Your assignment: Give an exact copy of the data that follows, but none of its pictures.

──────────

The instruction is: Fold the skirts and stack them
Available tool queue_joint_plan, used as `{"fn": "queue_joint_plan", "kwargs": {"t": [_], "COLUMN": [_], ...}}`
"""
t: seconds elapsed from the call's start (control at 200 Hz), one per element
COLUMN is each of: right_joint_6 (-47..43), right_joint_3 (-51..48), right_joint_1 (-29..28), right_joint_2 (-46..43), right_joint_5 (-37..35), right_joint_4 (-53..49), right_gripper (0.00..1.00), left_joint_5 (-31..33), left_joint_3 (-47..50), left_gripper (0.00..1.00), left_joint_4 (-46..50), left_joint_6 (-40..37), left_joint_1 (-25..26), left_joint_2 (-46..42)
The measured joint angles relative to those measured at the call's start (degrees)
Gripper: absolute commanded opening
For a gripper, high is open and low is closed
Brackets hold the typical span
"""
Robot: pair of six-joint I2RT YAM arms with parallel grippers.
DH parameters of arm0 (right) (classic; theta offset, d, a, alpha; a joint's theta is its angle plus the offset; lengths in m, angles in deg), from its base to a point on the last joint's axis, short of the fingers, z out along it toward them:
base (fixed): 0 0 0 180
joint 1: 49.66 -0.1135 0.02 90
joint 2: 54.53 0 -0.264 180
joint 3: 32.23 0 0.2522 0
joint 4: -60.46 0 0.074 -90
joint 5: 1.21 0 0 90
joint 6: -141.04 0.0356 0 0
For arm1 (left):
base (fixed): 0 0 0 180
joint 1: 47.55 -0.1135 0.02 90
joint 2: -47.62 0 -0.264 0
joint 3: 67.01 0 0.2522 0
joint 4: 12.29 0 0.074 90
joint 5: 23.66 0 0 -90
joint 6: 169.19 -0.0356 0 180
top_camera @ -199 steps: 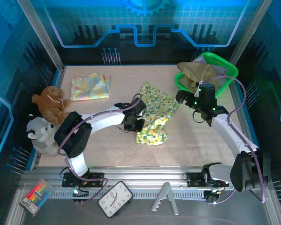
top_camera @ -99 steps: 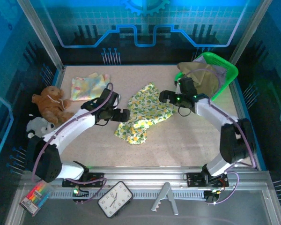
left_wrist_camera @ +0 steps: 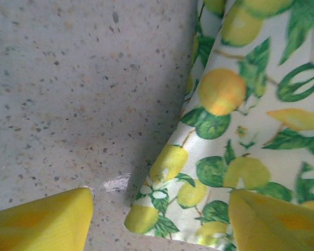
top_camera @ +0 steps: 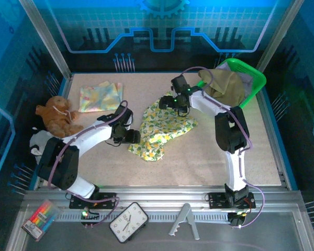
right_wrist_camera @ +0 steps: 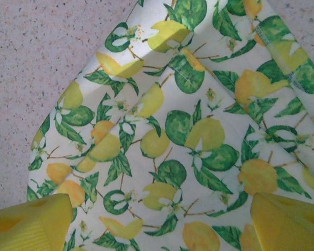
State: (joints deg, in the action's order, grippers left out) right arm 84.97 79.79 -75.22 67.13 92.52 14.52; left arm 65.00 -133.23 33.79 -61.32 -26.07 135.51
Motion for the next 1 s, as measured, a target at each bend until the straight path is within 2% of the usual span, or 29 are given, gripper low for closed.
{"fn": "queue_joint_plan", "kwargs": {"t": [0.14, 0.225, 0.365, 0.44, 0.62, 0.72, 0.785, 0.84, 0.9, 0.95, 1.0], "right_joint_6": [1.8, 3.1, 5.3, 6.1, 6.1, 5.7, 5.2, 4.9, 4.1, 4.3, 3.2], "right_joint_3": [3.3, 5.6, 9.7, 11.7, 19.6, 24.3, 26.6, 27.9, 28.3, 28.3, 27.2], "right_joint_1": [-0.2, -0.5, -1.2, -1.6, -2.4, -3.0, -3.4, -3.8, -4.0, -4.2, -4.3], "right_joint_2": [2.2, 3.7, 7.4, 9.3, 15.4, 18.7, 20.5, 21.8, 22.1, 21.9, 21.1], "right_joint_5": [0.0, -0.5, -2.8, -3.6, -5.5, -7.2, -8.5, -9.6, -11.0, -11.7, -12.8], "right_joint_4": [-1.7, -2.9, -4.7, -5.6, -9.1, -11.0, -12.0, -12.8, -13.4, -13.5, -13.1], "right_gripper": [0.87, 0.81, 0.71, 0.67, 0.65, 0.58, 0.51, 0.43, 0.28, 0.16, 0.09], "left_joint_5": [0.0, 0.5, 0.0, 0.0, -0.6, -0.7, -0.6, -0.6, -0.4, -0.5, -1.2], "left_joint_3": [0.9, 0.5, 0.0, 0.5, 0.9, 0.9, 0.9, 0.9, 0.9, 0.9, 0.9], "left_gripper": [0.55, 0.48, 0.40, 0.39, 0.39, 0.37, 0.32, 0.23, 0.11, 0.05, 0.00], "left_joint_4": [-3.5, -4.5, -4.1, -4.5, -5.1, -5.2, -5.2, -5.1, -4.9, -4.9, -5.6], "left_joint_6": [0.0, 0.2, 0.2, 0.2, 0.2, 0.2, 0.2, 0.1, 0.5, 0.2, 0.9], "left_joint_1": [0.0, 0.0, -0.7, -0.9, -1.1, -1.2, -1.2, -1.5, -1.9, -2.1, -2.1], "left_joint_2": [4.4, 7.5, 7.7, 7.4, 7.3, 7.3, 7.4, 7.5, 7.6, 7.6, 7.4]}}
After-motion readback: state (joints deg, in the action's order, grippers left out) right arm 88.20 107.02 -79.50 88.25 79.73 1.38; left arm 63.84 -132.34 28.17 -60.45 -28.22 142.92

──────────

Output of the task:
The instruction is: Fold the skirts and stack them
Available tool queue_joint_plan, used as `{"fn": "queue_joint_plan", "kwargs": {"t": [_], "COLUMN": [_], ...}}`
"""
t: seconds elapsed from the call's start (control at 200 Hz), one per element
COLUMN is each of: right_joint_6 (-47..43), right_joint_3 (-51..48), right_joint_1 (-29..28), right_joint_2 (-46..43), right_joint_5 (-37..35), right_joint_4 (-53..49), right_gripper (0.00..1.00), left_joint_5 (-31..33), left_joint_3 (-47..50), left_gripper (0.00..1.00), left_joint_4 (-46..50), left_joint_6 (-40..37), left_joint_1 (-25..26), left_joint_2 (-46..42)
The measured joint angles relative to those measured at the call's start (degrees)
Gripper: absolute commanded opening
For a gripper, high is open and low is closed
Brackets hold the typical span
"""
Robot: pair of six-joint I2RT YAM arms with parallel grippers.
DH parameters of arm0 (right) (classic; theta offset, d, a, alpha; a joint's theta is its angle plus the offset; lengths in m, angles in deg), from its base to a point on the last joint's axis, short of the fingers, z out along it toward them:
base (fixed): 0 0 0 180
joint 1: 49.66 -0.1135 0.02 90
joint 2: 54.53 0 -0.264 180
joint 3: 32.23 0 0.2522 0
joint 4: -60.46 0 0.074 -90
joint 5: 1.21 0 0 90
joint 6: -141.04 0.0356 0 0
For arm1 (left):
base (fixed): 0 0 0 180
joint 1: 47.55 -0.1135 0.02 90
joint 2: -47.62 0 -0.264 0
joint 3: 67.01 0 0.2522 0
joint 4: 12.29 0 0.074 90
joint 5: 23.66 0 0 -90
joint 6: 169.19 -0.0356 0 180
top_camera @ -199 steps: 
top_camera @ -99 steps: 
left_wrist_camera @ +0 steps: 
top_camera @ +0 steps: 
right_wrist_camera @ +0 steps: 
State: (joints deg, in the action's order, grippers left out) right arm 84.97 79.79 -75.22 67.13 92.52 14.52; left arm 65.00 -133.23 33.79 -61.32 -26.07 135.51
Motion for the next 1 s, as measured, a target at each bend until the straight path is within 2% of the usual span, or 29 are given, gripper low for closed.
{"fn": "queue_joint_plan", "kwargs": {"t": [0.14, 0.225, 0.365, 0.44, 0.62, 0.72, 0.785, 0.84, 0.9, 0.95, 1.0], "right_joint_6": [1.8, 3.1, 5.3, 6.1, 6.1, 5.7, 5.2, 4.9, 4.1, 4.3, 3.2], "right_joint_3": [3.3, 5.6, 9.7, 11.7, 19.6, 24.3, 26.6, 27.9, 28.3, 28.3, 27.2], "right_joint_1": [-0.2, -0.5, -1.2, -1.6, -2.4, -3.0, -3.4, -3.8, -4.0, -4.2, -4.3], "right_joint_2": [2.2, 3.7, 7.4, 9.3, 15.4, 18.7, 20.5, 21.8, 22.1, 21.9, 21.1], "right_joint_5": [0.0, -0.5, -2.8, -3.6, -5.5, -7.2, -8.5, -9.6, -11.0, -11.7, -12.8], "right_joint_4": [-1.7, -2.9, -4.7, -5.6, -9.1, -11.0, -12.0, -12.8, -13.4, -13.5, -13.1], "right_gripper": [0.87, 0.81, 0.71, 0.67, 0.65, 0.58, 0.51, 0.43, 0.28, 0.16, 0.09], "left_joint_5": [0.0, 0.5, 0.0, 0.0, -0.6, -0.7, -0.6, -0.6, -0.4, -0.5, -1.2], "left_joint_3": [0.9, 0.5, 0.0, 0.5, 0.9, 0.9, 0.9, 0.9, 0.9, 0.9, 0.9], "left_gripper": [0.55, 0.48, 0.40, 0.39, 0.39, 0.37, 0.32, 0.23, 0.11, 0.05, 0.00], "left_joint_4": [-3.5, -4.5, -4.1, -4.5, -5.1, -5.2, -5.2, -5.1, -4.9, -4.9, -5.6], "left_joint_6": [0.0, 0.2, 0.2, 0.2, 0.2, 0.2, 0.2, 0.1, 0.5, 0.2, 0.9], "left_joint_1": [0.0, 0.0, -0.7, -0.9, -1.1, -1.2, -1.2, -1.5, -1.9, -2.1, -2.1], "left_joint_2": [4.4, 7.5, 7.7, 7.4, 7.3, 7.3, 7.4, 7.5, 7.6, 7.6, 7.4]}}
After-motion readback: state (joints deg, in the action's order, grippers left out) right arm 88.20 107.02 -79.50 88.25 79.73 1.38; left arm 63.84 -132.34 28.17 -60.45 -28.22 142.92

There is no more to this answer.